# Required work:
Print exactly the lines below between the line containing "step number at" and the line containing "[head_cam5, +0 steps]", counting both of those lines. Leave pictures out.

# Information shown:
┄┄┄┄┄┄┄┄┄┄┄┄┄┄┄┄┄┄┄┄

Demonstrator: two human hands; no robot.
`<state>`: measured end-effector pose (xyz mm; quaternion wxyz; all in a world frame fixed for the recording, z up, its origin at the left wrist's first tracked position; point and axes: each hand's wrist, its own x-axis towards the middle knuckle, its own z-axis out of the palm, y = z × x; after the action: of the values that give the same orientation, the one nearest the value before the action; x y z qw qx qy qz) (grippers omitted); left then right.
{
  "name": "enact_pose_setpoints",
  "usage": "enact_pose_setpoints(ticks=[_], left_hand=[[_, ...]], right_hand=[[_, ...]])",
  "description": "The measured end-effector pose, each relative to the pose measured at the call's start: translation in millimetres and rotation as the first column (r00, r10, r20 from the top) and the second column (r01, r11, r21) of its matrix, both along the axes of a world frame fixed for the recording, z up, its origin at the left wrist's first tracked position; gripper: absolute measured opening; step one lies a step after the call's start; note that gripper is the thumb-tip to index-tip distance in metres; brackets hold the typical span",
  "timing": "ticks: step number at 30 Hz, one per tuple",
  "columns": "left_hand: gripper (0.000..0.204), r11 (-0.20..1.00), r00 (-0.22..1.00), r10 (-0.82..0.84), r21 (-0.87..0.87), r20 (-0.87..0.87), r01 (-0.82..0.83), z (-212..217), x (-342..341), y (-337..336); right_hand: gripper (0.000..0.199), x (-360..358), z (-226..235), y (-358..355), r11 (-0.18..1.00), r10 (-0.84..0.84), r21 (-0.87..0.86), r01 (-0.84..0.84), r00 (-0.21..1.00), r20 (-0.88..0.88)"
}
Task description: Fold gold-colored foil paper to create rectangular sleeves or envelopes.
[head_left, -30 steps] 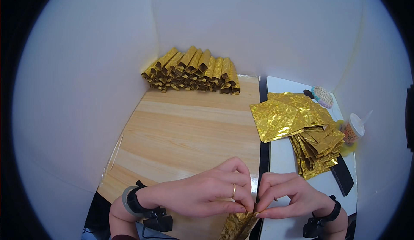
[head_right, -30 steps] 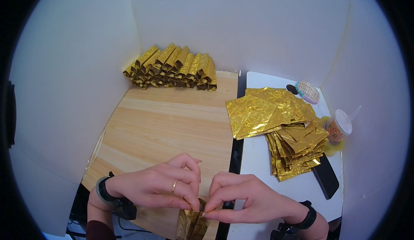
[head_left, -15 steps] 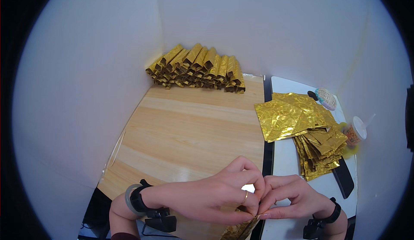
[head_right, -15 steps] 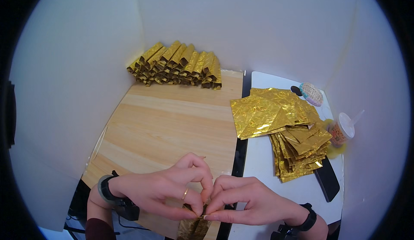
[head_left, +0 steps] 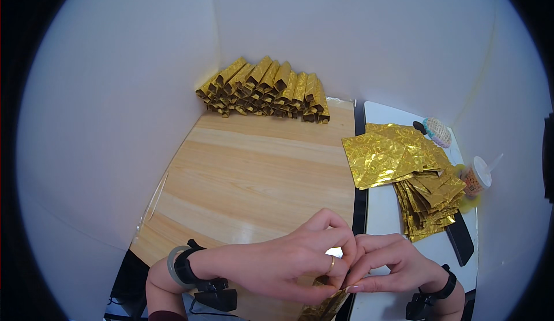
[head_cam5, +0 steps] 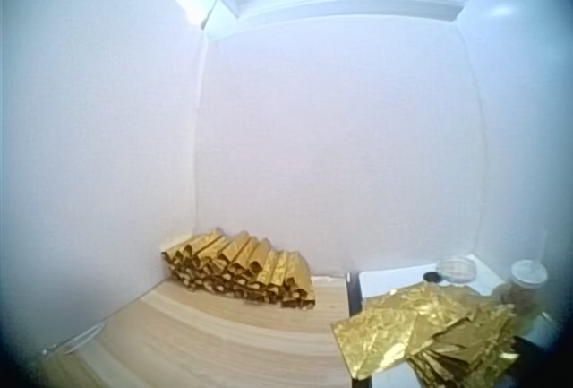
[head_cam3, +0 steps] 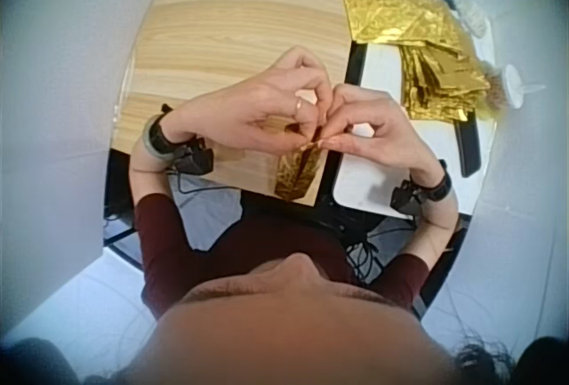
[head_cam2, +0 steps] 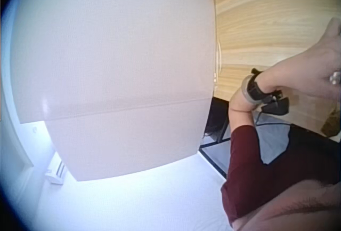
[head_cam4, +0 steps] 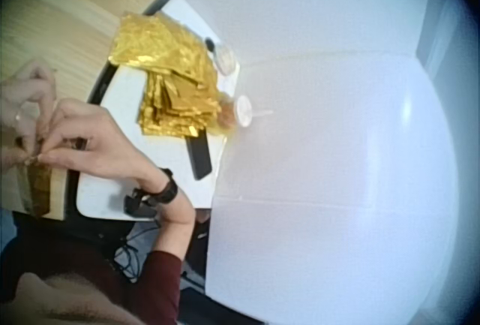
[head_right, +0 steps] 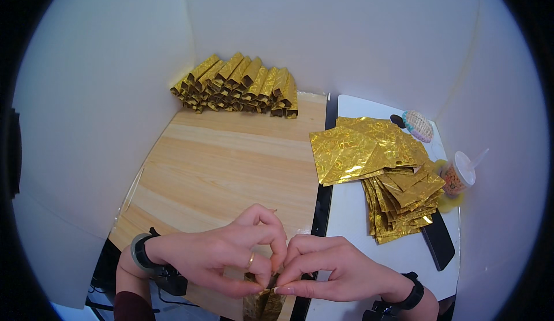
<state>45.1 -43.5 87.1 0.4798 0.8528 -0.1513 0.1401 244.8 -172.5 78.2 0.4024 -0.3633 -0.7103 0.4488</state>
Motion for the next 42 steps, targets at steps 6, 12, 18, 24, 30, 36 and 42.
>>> enact_pose_setpoints(ticks=[6, 12, 18, 24, 30, 36, 42], left_hand=[[0.01, 1.0, 1.0, -0.003, -0.014, 0.004, 0.003, -1.2, 1.2, -1.2], [0.011, 1.0, 1.0, 0.012, 0.015, 0.009, -0.012, -0.2, 0.8, -2.2], [0.012, 1.0, 0.999, 0.016, 0.026, 0.028, -0.017, -3.4, 1.8, -3.0], [0.012, 0.999, 0.999, 0.038, 0.037, 0.034, -0.04, -3.1, 1.0, -5.4], [0.011, 0.991, 0.993, 0.102, 0.085, 0.05, -0.106, -4.4, 0.0, -5.7], [0.009, 0.942, 0.966, 0.252, 0.215, 0.051, -0.257, -2.3, -1.3, -6.9], [0.009, 0.873, 0.915, 0.392, 0.276, 0.092, -0.402, 0.5, 1.0, -10.0]], right_hand=[[0.011, -1.1, -1.8, 0.8, 1.0, -0.004, 0.01, 0.004, 1.0, 0.0], [0.011, -1.3, -3.0, 0.6, 1.0, -0.014, 0.002, 0.014, 1.0, -0.003], [0.01, -1.4, -3.7, 0.3, 1.0, -0.027, -0.005, 0.027, 1.0, 0.0], [0.01, -1.4, -3.9, 0.6, 0.999, -0.033, 0.002, 0.033, 0.999, 0.015], [0.01, 1.7, -2.9, 0.9, 0.997, -0.052, -0.054, 0.051, 0.999, -0.013], [0.01, 4.6, -0.1, 2.1, 0.992, -0.096, -0.078, 0.095, 0.995, -0.01], [0.01, 1.6, 1.5, -1.0, 0.985, -0.172, 0.008, 0.172, 0.984, 0.036]])
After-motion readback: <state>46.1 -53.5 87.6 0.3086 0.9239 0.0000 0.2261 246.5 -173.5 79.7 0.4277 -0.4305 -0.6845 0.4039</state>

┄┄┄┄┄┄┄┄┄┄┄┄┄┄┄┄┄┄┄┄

# Reply to the task:
  "timing": "ticks: step number at 30 Hz, one per tuple",
  "columns": "left_hand: gripper (0.000..0.204), r11 (-0.20..1.00), r00 (-0.22..1.00), r10 (-0.82..0.84), r21 (-0.87..0.87), r20 (-0.87..0.87), r01 (-0.82..0.83), z (-212..217), x (-342..341), y (-337..336); right_hand: gripper (0.000..0.199), x (-360..358), z (-226..235), y (-358..355), r11 (-0.18..1.00), r10 (-0.84..0.84), r21 (-0.87..0.86), r01 (-0.84..0.84), r00 (-0.21..1.00), r20 (-0.88..0.88)"
}
Task description: Fold gold-colored foil paper to create rectangular sleeves or envelopes.
[head_left, -30 steps] 
[head_right, -30 steps] 
[head_left, -15 steps] 
[head_right, -15 steps] 
[head_left, +0 steps] 
[head_cam5, +0 steps] 

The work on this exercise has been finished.